O triunfo na prova final ficou com o Akkodis ASP Team (carro nº 87) Lexus RC F GT3 (José María López, Clemens Schmid e Petru Umbrrescu), após resistir à pressão de Maxime Martin e da Iron Lynx Mercedes-AMG (carro nº 61) por apenas sete décimos de segundo. O resultado, porém, não alterou o destino do campeonato: a Manthey manteve a consistência que caracterizou toda a campanha, somando pontos em sete das oito etapas.
“Vencer a temporada da LMGT3 é algo especial”, destacou Richard Lietz. “A categoria mostrou competitividade real entre os GTs e exige um equilíbrio técnico muito fino. A base do 911 GT3 RS-R é sólida e responde bem às variações de pista e temperatura, foi o segredo do nosso ano.”

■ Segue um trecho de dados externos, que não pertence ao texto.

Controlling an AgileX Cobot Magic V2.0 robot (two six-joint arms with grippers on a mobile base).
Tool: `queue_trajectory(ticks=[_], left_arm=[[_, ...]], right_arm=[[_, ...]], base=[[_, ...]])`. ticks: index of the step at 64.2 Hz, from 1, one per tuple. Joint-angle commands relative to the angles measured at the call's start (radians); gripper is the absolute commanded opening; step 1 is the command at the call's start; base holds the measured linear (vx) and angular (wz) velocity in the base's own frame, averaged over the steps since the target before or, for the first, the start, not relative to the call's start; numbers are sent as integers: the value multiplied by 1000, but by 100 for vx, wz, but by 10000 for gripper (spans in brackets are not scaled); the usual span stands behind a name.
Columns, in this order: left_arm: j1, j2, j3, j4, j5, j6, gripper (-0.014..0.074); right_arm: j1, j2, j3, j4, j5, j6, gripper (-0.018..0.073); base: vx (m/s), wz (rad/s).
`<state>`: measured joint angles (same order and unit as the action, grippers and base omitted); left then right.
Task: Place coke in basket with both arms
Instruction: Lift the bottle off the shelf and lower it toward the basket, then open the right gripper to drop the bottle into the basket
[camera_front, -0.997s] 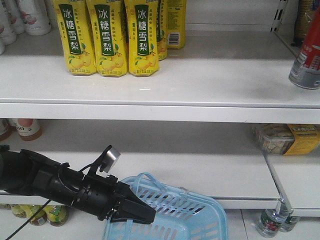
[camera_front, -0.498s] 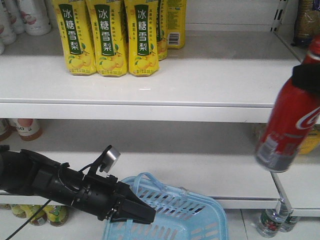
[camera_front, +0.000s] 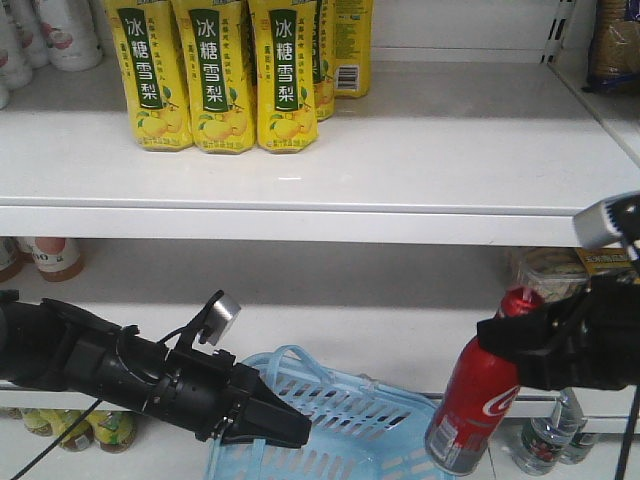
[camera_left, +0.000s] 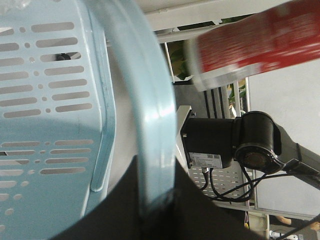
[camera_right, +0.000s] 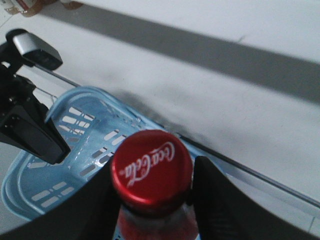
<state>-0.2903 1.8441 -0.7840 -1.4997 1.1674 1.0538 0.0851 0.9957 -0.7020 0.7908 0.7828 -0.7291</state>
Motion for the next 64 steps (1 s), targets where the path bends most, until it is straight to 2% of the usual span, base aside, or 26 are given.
queue_trajectory(ticks=[1,11,17,29,35,39,53,64], left_arm=[[-2,-48,-21,-69,66,27,-8],[-2,-48,-21,-69,66,27,-8],[-2,-48,-21,-69,66,27,-8],[-2,-48,-21,-69,66,27,-8],[-2,-48,-21,-69,66,27,-8],[-2,-48,-21,-69,66,27,-8],[-2,-48,-21,-69,66,27,-8],[-2,-48,-21,-69,66,27,-8]], right_arm=[[-4,28,23,188,-77,-122,-5],[-3,114,94,382,-87,-273,-5],[17,175,114,435,-76,-357,-5],[196,314,114,452,-181,-495,-5],[276,389,114,454,-296,-493,-1],[299,430,114,455,-348,-487,3],[309,550,114,464,-375,-487,73],[309,595,114,462,-370,-458,202]], base=[[0,0],[0,0],[0,0],[0,0],[0,0],[0,0],[0,0],[0,0]])
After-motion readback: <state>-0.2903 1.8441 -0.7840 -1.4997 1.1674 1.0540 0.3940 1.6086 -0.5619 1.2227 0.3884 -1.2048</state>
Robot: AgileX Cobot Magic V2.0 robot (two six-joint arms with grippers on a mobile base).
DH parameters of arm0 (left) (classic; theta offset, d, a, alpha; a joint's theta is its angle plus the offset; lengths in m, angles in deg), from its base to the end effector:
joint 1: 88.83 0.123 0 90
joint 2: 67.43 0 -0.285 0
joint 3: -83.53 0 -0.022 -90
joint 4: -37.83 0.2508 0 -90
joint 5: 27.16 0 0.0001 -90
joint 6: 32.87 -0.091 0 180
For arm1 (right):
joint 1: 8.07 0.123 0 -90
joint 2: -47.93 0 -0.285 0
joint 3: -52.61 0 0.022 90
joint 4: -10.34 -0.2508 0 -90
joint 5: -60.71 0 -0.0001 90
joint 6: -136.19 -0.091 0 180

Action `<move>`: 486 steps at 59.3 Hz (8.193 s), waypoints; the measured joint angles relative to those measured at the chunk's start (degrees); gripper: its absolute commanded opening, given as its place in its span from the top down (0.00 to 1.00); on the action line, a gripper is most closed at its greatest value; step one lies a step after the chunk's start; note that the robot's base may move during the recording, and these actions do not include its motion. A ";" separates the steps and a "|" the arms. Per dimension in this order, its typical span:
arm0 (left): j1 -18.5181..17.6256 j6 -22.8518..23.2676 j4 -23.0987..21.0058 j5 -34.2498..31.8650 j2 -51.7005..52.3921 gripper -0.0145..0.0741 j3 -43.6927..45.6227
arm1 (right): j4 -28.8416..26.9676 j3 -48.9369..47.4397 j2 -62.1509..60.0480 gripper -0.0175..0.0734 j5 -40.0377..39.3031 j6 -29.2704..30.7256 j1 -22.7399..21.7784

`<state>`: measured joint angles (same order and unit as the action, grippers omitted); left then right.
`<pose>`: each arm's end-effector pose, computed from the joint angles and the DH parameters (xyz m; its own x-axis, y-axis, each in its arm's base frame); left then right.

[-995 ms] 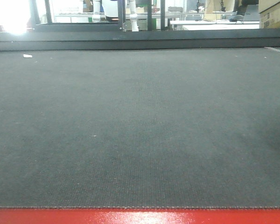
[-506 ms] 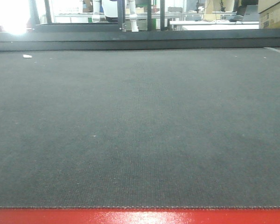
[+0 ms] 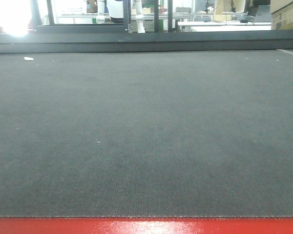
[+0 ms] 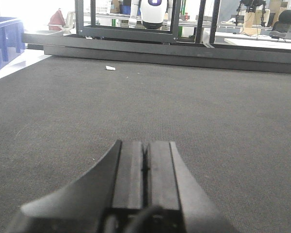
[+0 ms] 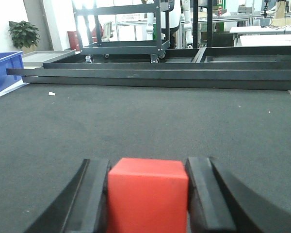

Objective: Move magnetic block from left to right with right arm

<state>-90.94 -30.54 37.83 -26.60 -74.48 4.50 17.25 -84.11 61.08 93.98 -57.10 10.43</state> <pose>0.0567 -0.0021 0.2023 0.0570 -0.0428 -0.9975 0.0392 0.9984 -0.0406 0.0115 -0.0025 0.3455 -0.0251 0.1290 -0.9913 -0.2529 0.9586 0.1312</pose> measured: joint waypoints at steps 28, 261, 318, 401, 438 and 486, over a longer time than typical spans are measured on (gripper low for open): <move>0.00 0.00 0.00 0.00 0.00 0.97 0.00 | 0.12 0.00 0.00 0.63 0.22 0.00 0.00; 1.10 0.00 0.00 0.01 0.00 0.97 0.00 | 0.15 -0.10 -0.18 0.63 0.47 0.10 0.00; 1.10 0.00 0.00 0.01 0.00 0.97 0.00 | 0.15 -0.10 -0.18 0.63 0.47 0.10 0.00; 1.10 0.00 0.00 0.01 0.00 0.97 0.00 | 0.15 -0.10 -0.18 0.63 0.47 0.10 0.00; 1.10 0.00 0.00 0.01 0.00 0.97 0.00 | 0.15 -0.10 -0.18 0.63 0.47 0.10 0.00; 1.10 0.00 0.00 0.01 0.00 0.97 0.00 | 0.15 -0.10 -0.18 0.63 0.47 0.10 0.00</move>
<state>-89.85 -30.54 37.83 -26.59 -74.48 4.50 17.40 -84.21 60.90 94.45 -57.00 10.43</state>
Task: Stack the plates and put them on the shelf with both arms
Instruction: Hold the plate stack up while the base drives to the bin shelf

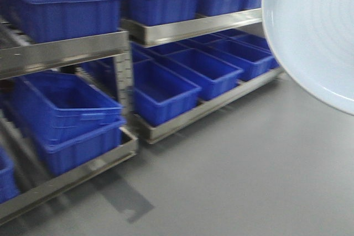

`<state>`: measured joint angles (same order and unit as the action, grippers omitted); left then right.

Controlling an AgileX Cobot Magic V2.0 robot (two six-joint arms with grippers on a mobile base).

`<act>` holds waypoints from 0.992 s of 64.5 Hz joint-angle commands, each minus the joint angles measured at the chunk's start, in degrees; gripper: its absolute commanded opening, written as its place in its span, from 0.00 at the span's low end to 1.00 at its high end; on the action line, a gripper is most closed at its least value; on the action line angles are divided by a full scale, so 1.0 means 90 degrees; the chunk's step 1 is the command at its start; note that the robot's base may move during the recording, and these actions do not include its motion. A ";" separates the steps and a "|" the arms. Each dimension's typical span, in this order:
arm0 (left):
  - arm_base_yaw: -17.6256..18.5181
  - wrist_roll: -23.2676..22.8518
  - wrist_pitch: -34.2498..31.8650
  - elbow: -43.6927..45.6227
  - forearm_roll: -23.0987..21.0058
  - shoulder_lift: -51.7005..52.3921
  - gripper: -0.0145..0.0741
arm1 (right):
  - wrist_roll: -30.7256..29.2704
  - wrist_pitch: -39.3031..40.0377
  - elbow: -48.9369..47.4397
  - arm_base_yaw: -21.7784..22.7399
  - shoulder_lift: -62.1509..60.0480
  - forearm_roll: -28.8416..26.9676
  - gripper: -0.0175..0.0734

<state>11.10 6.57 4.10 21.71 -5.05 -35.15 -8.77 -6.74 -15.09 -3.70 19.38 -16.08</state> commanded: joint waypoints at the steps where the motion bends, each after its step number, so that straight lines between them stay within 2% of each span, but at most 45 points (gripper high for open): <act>1: -0.0021 -0.0019 -0.0586 0.0200 -0.0011 -0.0033 0.26 | -0.0025 0.0687 -0.0201 0.0029 0.0038 -0.0068 0.25; 64: -0.0021 -0.0019 -0.0586 0.0200 -0.0011 -0.0033 0.26 | -0.0025 0.0687 -0.0201 0.0029 0.0038 -0.0068 0.25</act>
<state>11.10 6.57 4.10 21.71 -5.05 -35.15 -8.77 -6.74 -15.09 -3.70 19.38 -16.08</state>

Um ciclo de evolução técnica
A etapa final também marcou a despedida da Toyota Gazoo Racing do posto de campeã mundial, mas com vitória de honra no Bahrein, confirmando a competitividade do GR010 Hybrid até a última corrida. A Ferrari, entretanto, foi inatingível na soma de desempenho e confiabilidade.
O FIA-WEC 2025 encerra-se como um marco técnico: a coexistência entre Hypercars híbridos e GT3 mostrou maturidade e estabilidade do regulamento. O sistema de Balance of Performance (BoP), ou Equilíbrio de Desempenho, atingiu alto grau de precisão, permitindo que marcas distintas disputassem vitórias por mérito técnico e operacional, como foi a vitória dos Cadillac em São Paulo.
A eficiência energética média das equipes Hypercar cresceu cerca de 7% em relação a 2024, reflexo da evolução de software, calibração híbrida e estratégia de regeneração em frenagens, uma tendência que se estende às futuras edições do campeonato.

Um encerramento histórico
Para quem acompanhou de perto, como eu, na 6 Horas de Imola, na 24 Horas de Le Mans e na 6 Horas de São Paulo, a temporada 2025 representou um ponto de virada no endurance mundial: alta tecnologia, regulamentos consolidados e a reafirmação do DNA técnico das grandes marcas.
A Ferrari, com o 499P, reviveu o espírito das glórias dos anos 1970, enquanto a Porsche reafirmou seu domínio em carros de produção com o 911 GT3 RS-R. Ambas traduzem o que há de mais refinado na engenharia aplicada à resistência: precisão, durabilidade e desempenho.